UK benefits a magnet to migrants, says Calais mayor
- Published
Illegal migrants see the UK as a "soft touch" and its benefits system acts as a "magnet" to them, the mayor of the French city of Calais has told MPs.
Natacha Bouchart added that the fences placed around UK border controls set up in the city "make everybody laugh".
"These people are ready and prepared to die to come to England," she told the Home Affairs Committee.
Calais has struggled in recent months with increasing numbers of migrants arriving and trying to get to the UK.
Prime Minister David Cameron has urged "action right across the board" and "full-hearted cooperation between the British and French authorities to make sure we can stop people getting on to trains, getting on to container lorries or other vehicles and coming across the Channel".
His official spokeswoman said the government's focus was to study "pull factors and address them."
Hours after Ms Bouchart appeared in front of MPs, a Conservative minister appeared to imply that Parliament did not have control over immigration and would never be able to stem the free movement of people within the European Union.
Nick Boles told Total Politics magazine, external that the government had taken "some pretty draconian steps" to limit immigration from outside the EU but "all that has done is reveal to people that there's another big chunk of it that we can't control, and that troubles them".
French police used tear gas this week as hundreds of migrants tried to climb on to trucks bound for the UK.
Ms Bouchart estimated that 2,500 illegal immigrants were now living in Calais and that most were Eritrean, Ethiopian, Sudanese, Syrian, Egyptian, Lebanese, Iranian and Iraqi.
Calais was suffering problems from "a lot of mafia and traffickers in this population", Ms Bouchart said.
She added: "There hasn't been a message from the British government or anywhere else that it's not El Dorado."
Asked by the committee's chairman, Labour MP Keith Vaz whether the UK was seen as "a soft touch for those that want to come here", she replied: "Oui."
'Favourable regime'
Ms Bouchart, speaking via an interpreter, added: "You have a much more favourable regime in Britain than other countries. The second thing is the entitlement to benefits of £36 which are given to asylum seekers or migrants, which is a huge amount for people who have nothing in their lives."

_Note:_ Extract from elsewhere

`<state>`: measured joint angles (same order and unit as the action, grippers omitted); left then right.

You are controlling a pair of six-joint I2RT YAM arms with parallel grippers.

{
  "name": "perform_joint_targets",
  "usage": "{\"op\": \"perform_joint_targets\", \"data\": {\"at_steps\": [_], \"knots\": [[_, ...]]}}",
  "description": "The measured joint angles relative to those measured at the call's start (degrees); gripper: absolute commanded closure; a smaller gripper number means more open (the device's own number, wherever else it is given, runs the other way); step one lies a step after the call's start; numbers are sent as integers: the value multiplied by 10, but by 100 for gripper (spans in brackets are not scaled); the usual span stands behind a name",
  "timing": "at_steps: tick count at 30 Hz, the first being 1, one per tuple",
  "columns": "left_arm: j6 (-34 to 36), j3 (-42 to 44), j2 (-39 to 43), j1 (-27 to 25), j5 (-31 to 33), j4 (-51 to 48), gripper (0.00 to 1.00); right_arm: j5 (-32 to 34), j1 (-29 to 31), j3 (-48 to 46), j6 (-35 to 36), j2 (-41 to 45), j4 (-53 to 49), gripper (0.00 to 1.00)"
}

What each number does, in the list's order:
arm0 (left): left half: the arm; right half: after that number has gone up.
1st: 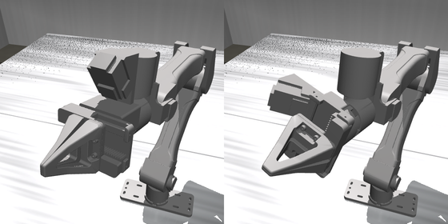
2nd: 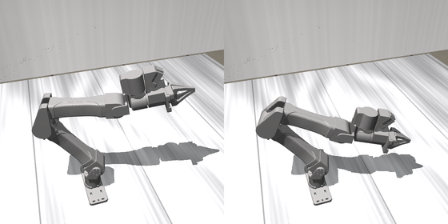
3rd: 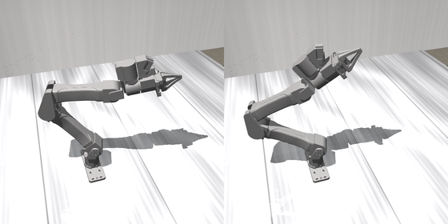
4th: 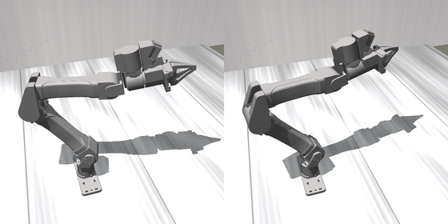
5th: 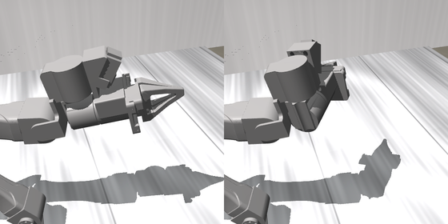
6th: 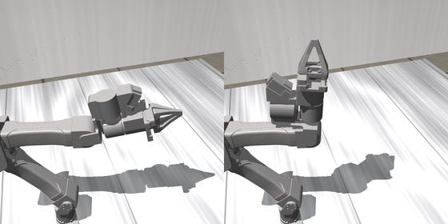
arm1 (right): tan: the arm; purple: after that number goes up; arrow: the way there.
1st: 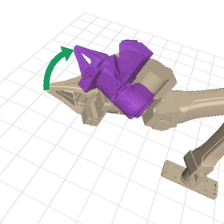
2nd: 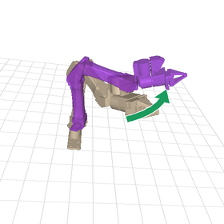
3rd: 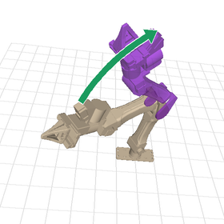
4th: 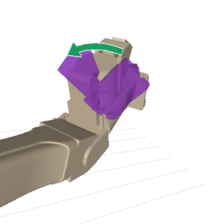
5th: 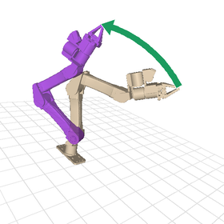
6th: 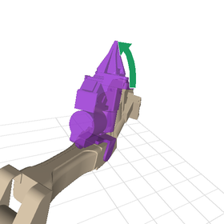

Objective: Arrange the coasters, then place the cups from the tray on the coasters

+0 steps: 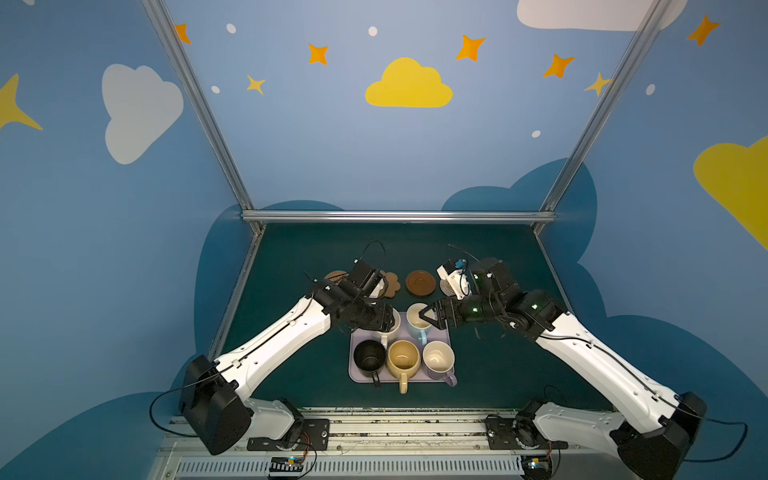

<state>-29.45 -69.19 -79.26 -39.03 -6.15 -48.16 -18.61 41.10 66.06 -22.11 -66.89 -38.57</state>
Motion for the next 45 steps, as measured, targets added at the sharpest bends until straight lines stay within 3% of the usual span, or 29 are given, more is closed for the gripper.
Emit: {"op": "perform_joint_targets", "data": {"at_steps": [13,45], "knots": [[-9,-1,-63,-35,34,-25,43,27,4,-1,2,-21,2,9],[-15,-31,-156,-69,108,-48,63,66,2,-9,18,-19,-4,9]]}}
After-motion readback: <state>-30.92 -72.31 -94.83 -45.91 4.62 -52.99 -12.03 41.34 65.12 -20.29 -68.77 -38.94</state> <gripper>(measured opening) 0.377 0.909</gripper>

Ms Bouchart said the "real magnet is the benefits that are perceived in Great Britain".
The official UK border was moved to France in 2003 in an effort to stop illegal immigrants reaching British soil to claim asylum.
'Adversely affected'
This was recently reinforced with fencing previously used for security at a Nato conference. But Ms Bouchart said: "The fence makes everybody laugh."
Some 7,500 migrants have been arrested in Calais this year. The UK has agreed to contribute £12m (15m euros; $19m) to help manage the situation.
UKIP said it had sympathy with Ms Bouchart at having to deal with the disturbances in Calais but the UK needed to send a message that "its streets are not paved with gold".
"From her experience it is evident that even though Britain has not signed the Schengen Agreement, this country is adversely affected by the lack of European and French action on migration," said the party's immigration spokesman MEP Steven Woolfe.
"However, the problem she highlights is not one of the British welfare system, but of the way in which it can be misused.
"Welfare in the UK should be there for our own citizens, who have paid in, or whose family have paid in. It is not something for anybody turning up at our borders to be able to access."
Welfare spending
The benefits that EU migrants can claim in another EU country vary across the 28-nation bloc but certain basic rules are enshrined in EU law.
The UK does not rank highest in terms of total spending on social security per inhabitant.
According to the EU statistics agency Eurostat, the UK spent nearly £6,660 (8,000 euros) in 2010, with France, Germany, Denmark and the Netherlands all spending more than 9,000 euros.
At the other end of the scale, spending in Bulgaria and Romania was below 2,000 euros.
In the UK, a bigger portion of welfare is funded by the state than is the case in Poland, France, Germany or the Netherlands. In those countries, more is funded from individual and employer contributions with benefits more closely linked to previous earnings.
On the other hand, in several countries, including the Republic of Ireland, Sweden and Denmark, the share of state funding is higher than in the UK.